EXERCISE DIRECTIONS
Each line below from the one containing "point to the press → (275, 113)" through the one containing "At (475, 88)" is to be given again exactly, and no line outside that span.

Content starts

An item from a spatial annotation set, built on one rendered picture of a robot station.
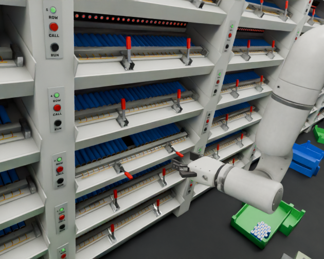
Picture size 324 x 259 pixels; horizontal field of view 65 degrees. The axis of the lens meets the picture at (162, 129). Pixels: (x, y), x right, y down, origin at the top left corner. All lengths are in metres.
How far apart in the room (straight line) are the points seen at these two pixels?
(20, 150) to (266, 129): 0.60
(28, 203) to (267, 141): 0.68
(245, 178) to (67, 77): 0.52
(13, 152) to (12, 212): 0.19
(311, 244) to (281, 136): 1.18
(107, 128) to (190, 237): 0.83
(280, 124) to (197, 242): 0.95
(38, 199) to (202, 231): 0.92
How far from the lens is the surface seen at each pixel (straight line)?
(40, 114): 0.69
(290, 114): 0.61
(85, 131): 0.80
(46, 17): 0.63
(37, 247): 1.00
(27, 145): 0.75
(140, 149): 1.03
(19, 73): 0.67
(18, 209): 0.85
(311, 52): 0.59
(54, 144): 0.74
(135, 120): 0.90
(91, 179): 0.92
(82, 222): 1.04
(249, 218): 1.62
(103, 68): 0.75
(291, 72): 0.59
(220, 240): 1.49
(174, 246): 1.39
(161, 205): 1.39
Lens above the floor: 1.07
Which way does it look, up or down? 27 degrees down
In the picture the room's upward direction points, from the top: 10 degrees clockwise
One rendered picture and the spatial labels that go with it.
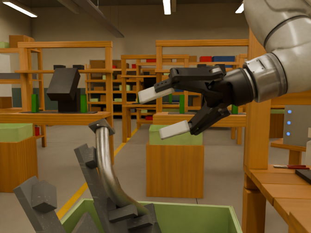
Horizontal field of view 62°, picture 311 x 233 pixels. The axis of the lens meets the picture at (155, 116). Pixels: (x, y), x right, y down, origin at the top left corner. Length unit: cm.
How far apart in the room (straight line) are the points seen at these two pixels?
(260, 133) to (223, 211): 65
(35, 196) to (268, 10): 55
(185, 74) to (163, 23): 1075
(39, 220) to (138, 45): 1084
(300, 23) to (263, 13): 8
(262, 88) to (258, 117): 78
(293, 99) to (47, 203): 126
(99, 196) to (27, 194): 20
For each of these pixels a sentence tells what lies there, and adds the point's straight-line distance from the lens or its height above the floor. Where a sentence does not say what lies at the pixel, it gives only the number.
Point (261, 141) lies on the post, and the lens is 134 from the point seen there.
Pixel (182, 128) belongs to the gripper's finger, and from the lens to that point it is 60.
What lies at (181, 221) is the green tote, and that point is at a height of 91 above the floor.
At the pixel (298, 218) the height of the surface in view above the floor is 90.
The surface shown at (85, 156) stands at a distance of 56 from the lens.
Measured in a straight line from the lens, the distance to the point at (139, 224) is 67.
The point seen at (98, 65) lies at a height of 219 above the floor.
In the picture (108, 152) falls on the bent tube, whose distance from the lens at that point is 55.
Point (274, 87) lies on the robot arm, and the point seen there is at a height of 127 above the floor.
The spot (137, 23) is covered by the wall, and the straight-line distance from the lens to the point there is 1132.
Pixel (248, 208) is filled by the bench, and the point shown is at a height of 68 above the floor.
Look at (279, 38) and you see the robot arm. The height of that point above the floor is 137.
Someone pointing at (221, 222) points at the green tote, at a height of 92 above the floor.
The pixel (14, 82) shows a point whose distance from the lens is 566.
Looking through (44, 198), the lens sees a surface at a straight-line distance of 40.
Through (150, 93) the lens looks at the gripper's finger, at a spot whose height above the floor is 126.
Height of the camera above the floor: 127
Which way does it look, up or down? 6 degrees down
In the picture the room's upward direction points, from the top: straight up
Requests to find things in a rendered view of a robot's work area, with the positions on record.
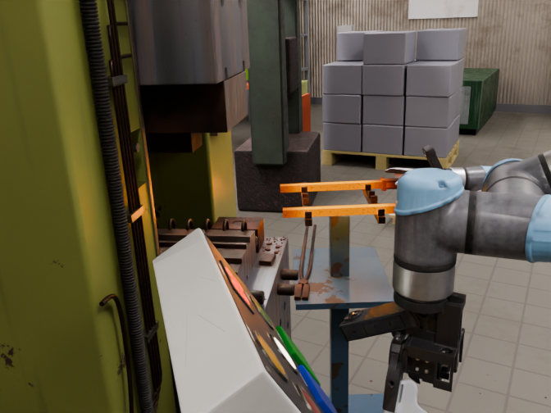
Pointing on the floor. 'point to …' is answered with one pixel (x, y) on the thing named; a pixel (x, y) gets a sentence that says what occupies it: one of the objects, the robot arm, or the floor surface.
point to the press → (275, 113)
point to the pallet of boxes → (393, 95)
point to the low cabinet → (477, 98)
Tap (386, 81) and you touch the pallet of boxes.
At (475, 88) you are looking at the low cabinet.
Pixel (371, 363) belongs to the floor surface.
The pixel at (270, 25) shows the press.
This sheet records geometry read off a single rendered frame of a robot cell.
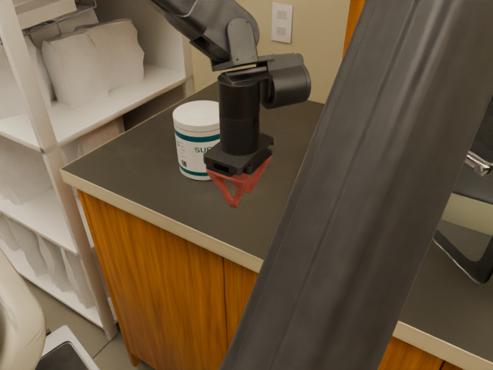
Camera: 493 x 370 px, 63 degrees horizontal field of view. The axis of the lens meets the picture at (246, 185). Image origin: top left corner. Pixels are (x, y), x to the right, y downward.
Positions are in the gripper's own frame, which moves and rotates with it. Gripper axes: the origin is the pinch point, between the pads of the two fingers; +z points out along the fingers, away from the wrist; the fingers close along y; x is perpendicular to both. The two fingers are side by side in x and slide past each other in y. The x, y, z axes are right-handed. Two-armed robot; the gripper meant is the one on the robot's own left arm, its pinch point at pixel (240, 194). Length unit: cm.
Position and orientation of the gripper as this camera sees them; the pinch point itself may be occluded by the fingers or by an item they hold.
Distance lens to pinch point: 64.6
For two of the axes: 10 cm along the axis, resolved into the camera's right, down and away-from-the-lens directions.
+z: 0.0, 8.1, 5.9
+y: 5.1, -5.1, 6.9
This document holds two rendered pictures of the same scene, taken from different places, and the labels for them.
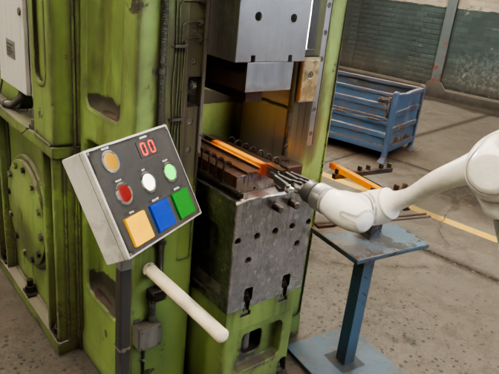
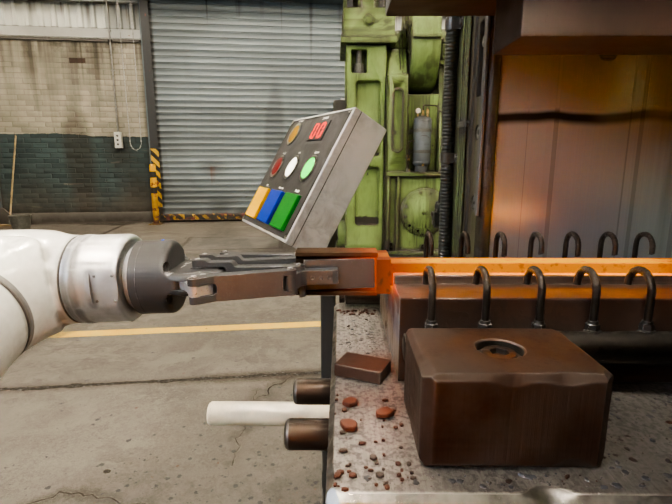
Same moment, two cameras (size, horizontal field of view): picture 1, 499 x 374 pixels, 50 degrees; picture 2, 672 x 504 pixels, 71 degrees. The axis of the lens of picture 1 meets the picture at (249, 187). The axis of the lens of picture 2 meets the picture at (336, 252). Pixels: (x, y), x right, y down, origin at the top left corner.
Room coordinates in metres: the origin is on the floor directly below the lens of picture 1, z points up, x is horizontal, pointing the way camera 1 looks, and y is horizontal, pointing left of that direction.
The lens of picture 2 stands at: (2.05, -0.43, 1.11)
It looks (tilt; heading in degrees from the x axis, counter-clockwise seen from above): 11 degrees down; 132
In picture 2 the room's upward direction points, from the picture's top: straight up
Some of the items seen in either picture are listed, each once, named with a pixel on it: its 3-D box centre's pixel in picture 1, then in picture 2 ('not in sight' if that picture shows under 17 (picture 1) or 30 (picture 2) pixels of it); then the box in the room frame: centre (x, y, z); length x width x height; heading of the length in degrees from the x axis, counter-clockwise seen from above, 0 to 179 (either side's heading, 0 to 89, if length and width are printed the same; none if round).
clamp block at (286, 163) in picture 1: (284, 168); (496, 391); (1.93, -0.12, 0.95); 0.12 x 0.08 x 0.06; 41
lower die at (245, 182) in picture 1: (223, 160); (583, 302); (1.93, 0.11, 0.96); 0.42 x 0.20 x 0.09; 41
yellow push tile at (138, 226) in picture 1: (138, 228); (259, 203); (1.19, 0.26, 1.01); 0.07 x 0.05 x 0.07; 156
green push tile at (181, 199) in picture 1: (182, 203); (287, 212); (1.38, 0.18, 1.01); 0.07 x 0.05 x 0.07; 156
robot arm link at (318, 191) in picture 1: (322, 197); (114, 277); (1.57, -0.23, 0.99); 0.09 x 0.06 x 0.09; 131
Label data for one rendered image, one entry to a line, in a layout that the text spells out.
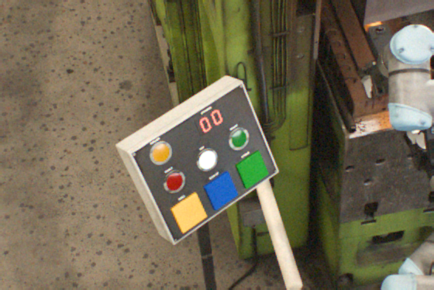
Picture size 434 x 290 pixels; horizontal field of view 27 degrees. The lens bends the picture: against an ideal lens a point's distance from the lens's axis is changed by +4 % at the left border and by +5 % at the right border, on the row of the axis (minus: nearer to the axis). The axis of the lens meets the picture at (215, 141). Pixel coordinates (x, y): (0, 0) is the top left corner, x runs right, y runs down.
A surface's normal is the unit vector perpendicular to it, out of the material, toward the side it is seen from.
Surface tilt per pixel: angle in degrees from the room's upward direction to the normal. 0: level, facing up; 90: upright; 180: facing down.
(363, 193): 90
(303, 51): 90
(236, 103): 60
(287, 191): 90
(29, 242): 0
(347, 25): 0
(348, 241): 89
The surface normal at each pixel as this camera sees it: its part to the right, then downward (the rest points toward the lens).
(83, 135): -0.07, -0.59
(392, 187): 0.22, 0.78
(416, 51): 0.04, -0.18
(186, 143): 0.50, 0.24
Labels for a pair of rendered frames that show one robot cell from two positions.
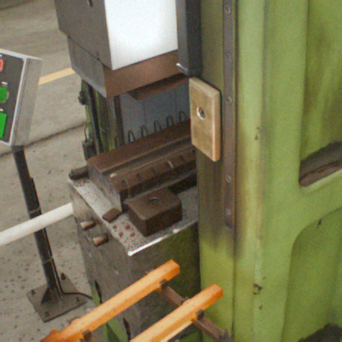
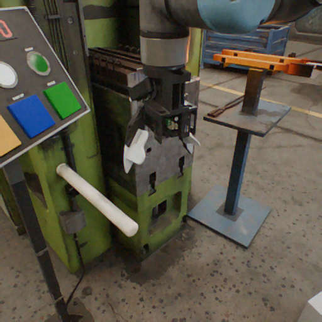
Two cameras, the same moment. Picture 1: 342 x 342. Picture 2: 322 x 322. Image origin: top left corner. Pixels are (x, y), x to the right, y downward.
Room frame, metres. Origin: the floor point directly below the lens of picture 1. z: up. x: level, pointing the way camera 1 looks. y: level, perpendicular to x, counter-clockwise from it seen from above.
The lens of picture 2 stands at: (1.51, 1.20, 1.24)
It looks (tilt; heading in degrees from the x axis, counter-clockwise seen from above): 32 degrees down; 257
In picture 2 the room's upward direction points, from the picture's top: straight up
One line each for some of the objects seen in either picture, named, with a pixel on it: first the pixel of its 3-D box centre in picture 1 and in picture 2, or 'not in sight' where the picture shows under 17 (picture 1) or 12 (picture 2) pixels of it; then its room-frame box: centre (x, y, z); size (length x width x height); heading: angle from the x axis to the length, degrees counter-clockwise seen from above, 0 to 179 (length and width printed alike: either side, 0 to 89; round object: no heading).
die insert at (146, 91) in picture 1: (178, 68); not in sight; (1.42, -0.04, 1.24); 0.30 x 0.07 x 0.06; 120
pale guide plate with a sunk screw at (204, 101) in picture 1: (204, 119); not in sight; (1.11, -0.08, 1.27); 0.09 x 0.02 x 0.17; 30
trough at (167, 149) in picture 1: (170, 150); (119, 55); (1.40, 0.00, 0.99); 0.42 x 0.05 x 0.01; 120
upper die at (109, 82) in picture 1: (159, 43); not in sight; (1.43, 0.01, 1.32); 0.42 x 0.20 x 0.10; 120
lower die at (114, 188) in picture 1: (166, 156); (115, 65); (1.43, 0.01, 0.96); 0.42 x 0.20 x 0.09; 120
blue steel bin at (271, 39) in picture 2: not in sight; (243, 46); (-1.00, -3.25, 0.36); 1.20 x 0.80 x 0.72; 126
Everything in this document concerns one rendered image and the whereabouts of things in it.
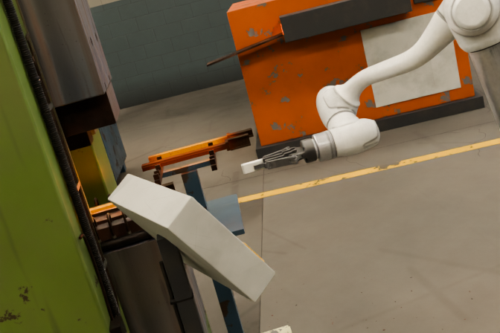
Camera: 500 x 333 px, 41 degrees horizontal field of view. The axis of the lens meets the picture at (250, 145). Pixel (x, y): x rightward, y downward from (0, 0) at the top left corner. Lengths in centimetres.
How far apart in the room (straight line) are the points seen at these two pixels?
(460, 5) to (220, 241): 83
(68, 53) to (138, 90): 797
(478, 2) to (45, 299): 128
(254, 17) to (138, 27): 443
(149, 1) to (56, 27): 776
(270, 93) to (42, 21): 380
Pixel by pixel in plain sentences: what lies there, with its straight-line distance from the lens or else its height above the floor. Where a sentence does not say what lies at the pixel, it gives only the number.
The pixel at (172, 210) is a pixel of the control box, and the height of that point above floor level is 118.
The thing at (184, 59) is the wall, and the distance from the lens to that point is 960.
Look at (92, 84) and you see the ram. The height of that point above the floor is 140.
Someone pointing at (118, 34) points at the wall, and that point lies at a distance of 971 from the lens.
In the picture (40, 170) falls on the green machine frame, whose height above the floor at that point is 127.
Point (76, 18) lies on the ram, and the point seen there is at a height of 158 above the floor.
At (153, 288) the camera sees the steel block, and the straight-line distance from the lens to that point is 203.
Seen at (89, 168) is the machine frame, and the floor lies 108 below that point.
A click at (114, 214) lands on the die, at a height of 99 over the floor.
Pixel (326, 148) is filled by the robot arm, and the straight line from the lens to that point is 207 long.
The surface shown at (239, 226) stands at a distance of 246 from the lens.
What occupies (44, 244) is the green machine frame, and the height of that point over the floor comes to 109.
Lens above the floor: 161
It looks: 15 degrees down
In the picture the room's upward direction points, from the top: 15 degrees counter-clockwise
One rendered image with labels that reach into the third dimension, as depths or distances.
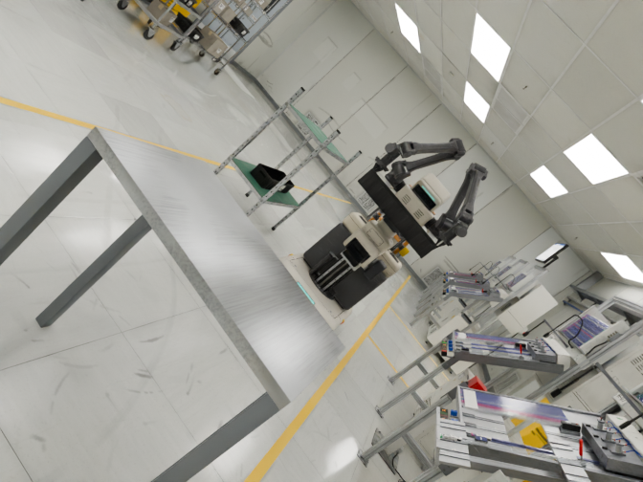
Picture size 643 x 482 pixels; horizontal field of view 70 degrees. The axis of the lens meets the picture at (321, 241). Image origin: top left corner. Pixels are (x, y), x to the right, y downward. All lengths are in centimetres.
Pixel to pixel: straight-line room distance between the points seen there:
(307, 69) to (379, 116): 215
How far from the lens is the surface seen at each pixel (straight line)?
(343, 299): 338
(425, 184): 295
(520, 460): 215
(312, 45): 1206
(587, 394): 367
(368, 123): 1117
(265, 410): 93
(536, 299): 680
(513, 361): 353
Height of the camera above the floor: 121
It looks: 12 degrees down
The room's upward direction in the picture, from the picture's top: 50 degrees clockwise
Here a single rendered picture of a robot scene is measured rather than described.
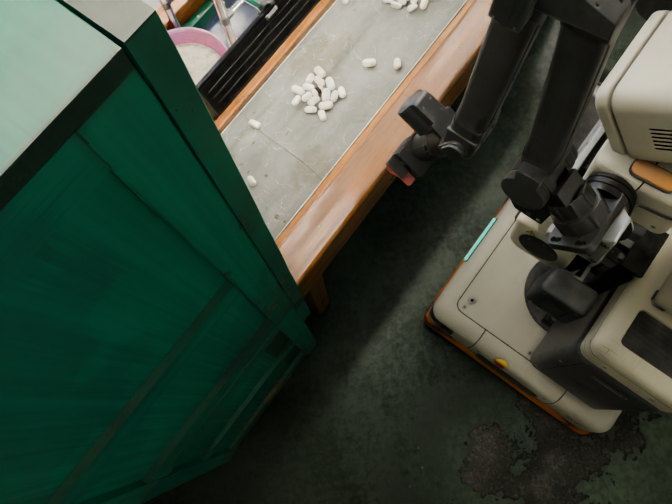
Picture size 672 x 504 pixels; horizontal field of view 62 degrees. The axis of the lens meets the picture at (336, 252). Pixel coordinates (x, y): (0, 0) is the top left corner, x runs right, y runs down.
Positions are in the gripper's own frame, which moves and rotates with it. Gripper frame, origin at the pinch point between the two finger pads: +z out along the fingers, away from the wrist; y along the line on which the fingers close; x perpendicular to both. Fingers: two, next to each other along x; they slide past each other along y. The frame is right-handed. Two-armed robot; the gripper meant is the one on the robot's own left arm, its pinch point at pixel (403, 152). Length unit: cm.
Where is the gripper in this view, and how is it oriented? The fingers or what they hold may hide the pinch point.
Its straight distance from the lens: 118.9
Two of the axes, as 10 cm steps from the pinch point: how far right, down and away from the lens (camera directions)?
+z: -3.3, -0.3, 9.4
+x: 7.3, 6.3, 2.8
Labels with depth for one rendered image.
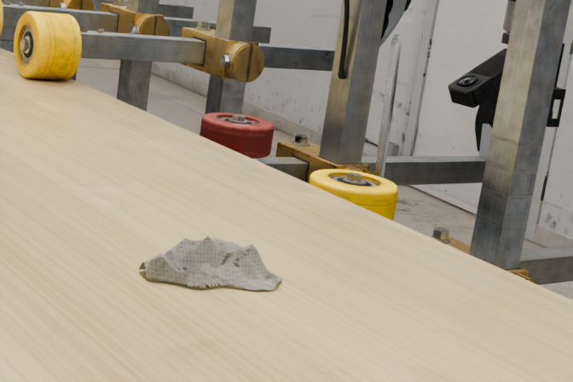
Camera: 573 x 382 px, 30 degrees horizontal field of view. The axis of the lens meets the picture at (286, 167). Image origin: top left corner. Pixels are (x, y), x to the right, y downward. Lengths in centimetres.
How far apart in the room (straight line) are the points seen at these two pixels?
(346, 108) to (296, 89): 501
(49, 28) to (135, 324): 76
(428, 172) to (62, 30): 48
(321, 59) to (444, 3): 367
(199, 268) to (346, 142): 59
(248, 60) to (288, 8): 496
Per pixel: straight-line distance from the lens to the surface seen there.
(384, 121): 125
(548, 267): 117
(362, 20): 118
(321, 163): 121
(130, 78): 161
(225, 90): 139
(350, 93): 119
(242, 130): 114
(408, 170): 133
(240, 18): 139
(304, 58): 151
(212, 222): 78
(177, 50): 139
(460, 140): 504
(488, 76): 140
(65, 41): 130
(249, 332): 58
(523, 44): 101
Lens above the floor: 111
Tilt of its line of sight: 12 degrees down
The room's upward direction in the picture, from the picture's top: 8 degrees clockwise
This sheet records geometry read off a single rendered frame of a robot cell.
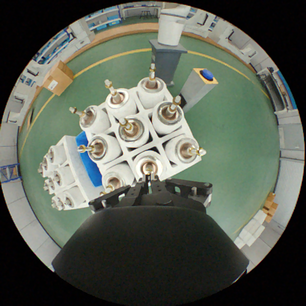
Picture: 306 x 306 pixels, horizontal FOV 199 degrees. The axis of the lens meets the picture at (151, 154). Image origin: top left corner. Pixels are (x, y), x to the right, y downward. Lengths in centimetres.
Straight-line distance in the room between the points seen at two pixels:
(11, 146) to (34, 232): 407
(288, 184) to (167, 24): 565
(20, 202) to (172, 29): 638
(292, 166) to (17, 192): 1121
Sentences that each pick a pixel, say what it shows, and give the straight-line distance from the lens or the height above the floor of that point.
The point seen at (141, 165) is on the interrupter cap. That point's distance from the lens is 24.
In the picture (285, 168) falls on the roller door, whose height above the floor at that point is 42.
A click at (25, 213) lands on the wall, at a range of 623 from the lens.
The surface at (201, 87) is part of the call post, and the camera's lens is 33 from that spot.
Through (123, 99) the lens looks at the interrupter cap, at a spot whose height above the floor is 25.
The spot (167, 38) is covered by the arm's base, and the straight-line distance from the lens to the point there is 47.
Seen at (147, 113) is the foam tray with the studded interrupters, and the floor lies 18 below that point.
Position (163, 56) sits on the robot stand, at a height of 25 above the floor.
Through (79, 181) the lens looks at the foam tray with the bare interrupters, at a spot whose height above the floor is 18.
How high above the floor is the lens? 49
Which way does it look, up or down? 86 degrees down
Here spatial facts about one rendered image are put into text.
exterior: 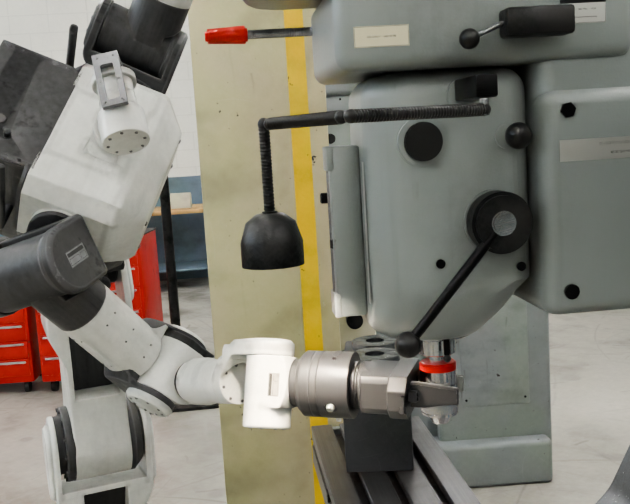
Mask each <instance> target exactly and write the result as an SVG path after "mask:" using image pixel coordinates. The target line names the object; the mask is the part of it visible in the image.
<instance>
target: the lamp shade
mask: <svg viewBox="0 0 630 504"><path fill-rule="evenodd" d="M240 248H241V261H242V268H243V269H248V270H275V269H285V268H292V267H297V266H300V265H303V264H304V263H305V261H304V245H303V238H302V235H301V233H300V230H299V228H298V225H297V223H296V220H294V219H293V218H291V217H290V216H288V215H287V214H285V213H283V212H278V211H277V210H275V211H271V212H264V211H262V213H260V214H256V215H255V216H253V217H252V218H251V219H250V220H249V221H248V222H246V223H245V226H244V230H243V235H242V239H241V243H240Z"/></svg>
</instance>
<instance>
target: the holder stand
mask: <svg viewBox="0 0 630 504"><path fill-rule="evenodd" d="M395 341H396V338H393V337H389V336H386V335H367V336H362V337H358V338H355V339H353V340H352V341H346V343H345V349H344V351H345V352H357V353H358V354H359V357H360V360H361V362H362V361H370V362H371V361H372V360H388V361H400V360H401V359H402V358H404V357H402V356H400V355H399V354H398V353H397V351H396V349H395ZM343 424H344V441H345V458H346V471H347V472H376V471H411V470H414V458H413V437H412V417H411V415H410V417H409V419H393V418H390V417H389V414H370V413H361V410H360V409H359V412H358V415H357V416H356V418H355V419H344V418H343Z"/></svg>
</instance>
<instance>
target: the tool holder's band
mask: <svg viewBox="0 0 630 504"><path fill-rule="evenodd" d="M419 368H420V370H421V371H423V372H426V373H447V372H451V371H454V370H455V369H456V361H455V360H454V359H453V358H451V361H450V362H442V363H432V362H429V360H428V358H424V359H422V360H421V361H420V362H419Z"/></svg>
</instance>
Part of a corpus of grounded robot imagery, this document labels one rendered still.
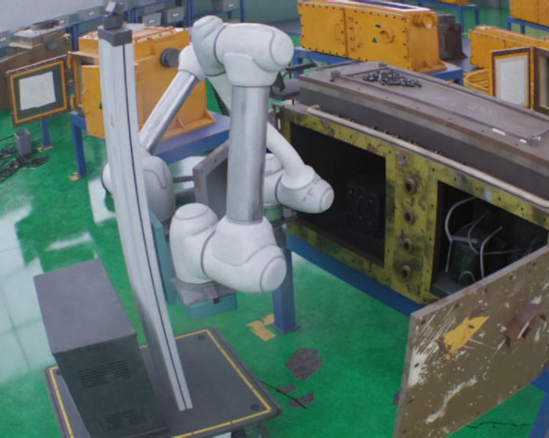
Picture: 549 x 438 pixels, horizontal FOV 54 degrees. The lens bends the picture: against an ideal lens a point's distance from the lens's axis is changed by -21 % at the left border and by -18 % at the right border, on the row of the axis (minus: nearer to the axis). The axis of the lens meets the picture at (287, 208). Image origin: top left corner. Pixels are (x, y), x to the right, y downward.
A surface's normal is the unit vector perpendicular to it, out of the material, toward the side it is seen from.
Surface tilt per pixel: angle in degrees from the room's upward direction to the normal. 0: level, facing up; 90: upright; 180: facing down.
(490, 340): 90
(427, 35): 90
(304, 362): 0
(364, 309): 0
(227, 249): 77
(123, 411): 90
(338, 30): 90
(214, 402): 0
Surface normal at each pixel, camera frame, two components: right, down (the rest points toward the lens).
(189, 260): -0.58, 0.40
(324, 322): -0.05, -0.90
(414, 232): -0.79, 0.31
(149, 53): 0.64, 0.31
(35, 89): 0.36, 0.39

Content ends

RESPONSE AREA
point to the press → (275, 113)
point to the pallet of boxes → (393, 95)
point to the low cabinet → (477, 98)
Tap (386, 81) and you touch the pallet of boxes.
At (475, 88) you are looking at the low cabinet.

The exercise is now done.